Les trois témoins cités par la défense considèrent, eux, que les barbouilleurs sont de précieux «éveilleurs de conscience». «Je remercie les prévenus d'attirer l'attention sur ces questions-là», dit Jean-François Pellissier, adjoint au maire du XIIIe (les Alternatifs). Maurice Pergnier, sémiologue et linguiste, souligne : «Partout, tous les jours, il y a des gens qui barbouillent. Beaucoup de nos contemporains se sentent agressés.» Quant au professeur Claude Got, après trente-cinq ans de combat contre l'alcool, le tabac et la vitesse au volant, il assure : «La publicité est nuisible. [...] Si j'avais 50 ans de mois, je serais à leurs côtés.» En tant que spécialiste de sécurité sanitaire, il souligne ainsi que, faute de s'être réveillé à temps, on se retrouve à payer 1 milliard d'euros par an aux victimes de l'amiante.
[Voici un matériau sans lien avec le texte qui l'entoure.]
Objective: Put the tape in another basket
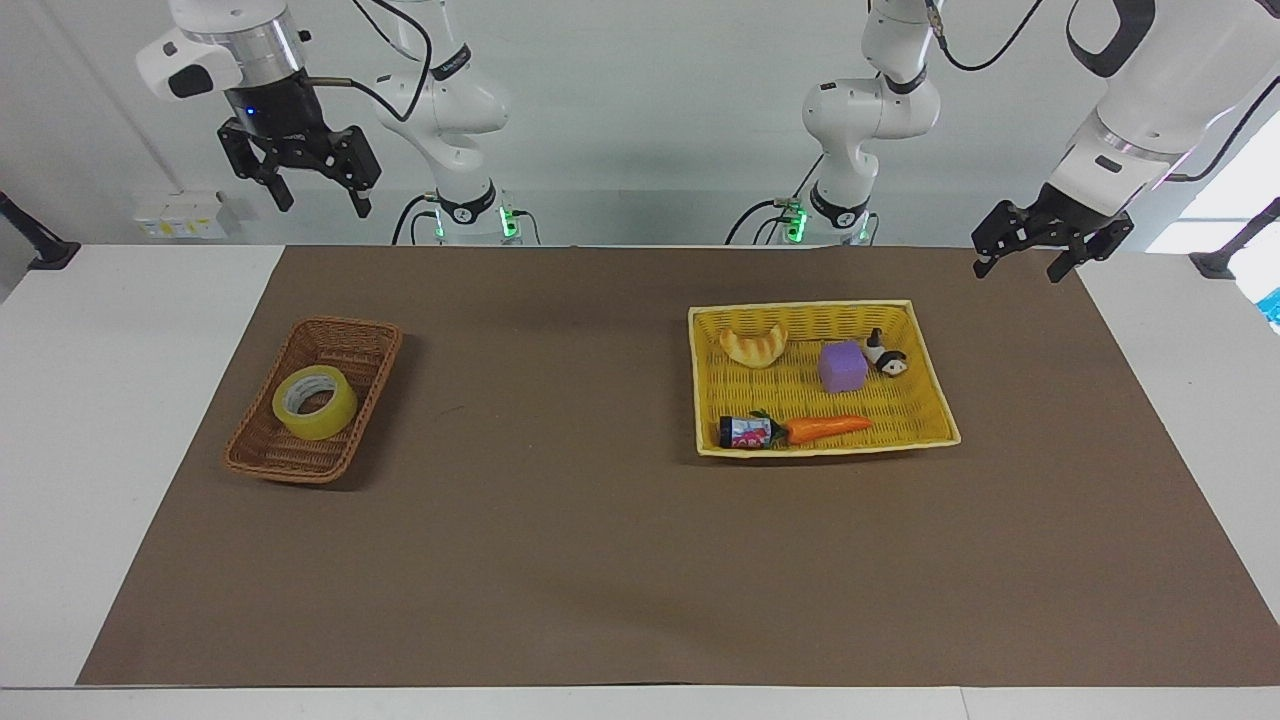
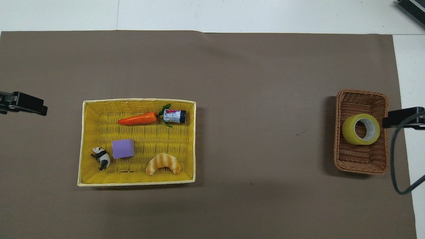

«Monsieur le procureur, la maison brûle et vous regardez ailleurs !» lance Me François Roux, l'avocat des barbouilleurs. Effacés en trois coups de torchon, les dégâts sont évalués au coût du nettoyage (294 euros) par l'afficheur lui-même. Selon l'avocat, ses clients ont mené une action de désobéissance civile de la plus pure espèce : transgression non violente de la loi, à visage découvert et dans l'intérêt collectif. Et de citer «le manifeste des 343 salopes» qui luttaient pour le droit à l'avortement, les objecteurs de conscience pendant la guerre d'Algérie ou, plus près de nous, les Enfants de Don Quichotte et le Réseau Education sans frontières. «Vous trouvez que nous galvaudons cette notion, monsieur le procureur ? Mais si vous habituez les gens à obéir, qui se lèvera quand ce sera nécessaire ? demande l'avocat. Je n'ai pas entendu dire que le corps des
magistrats a répondu en masse à l'appel à la désobéissance du 18 juin 1940.»
«Soyez audacieuse». Me Roux réclame la relaxe, ou au pire, une dispense de peine. Le procureur requiert 500 euros d'amende avec sursis par prévenu, plus que la peine prononcée en juillet à Montpellier contre deux membres du collectif (200 euros d'amende avec sursis). «Nous avons besoin de gens comme eux qui s'engagent, qui s'indignent. Soyez audacieuse madame la présidente. Soyez juge !» s'enflamme Me Roux. Le tribunal répondra le 23 février.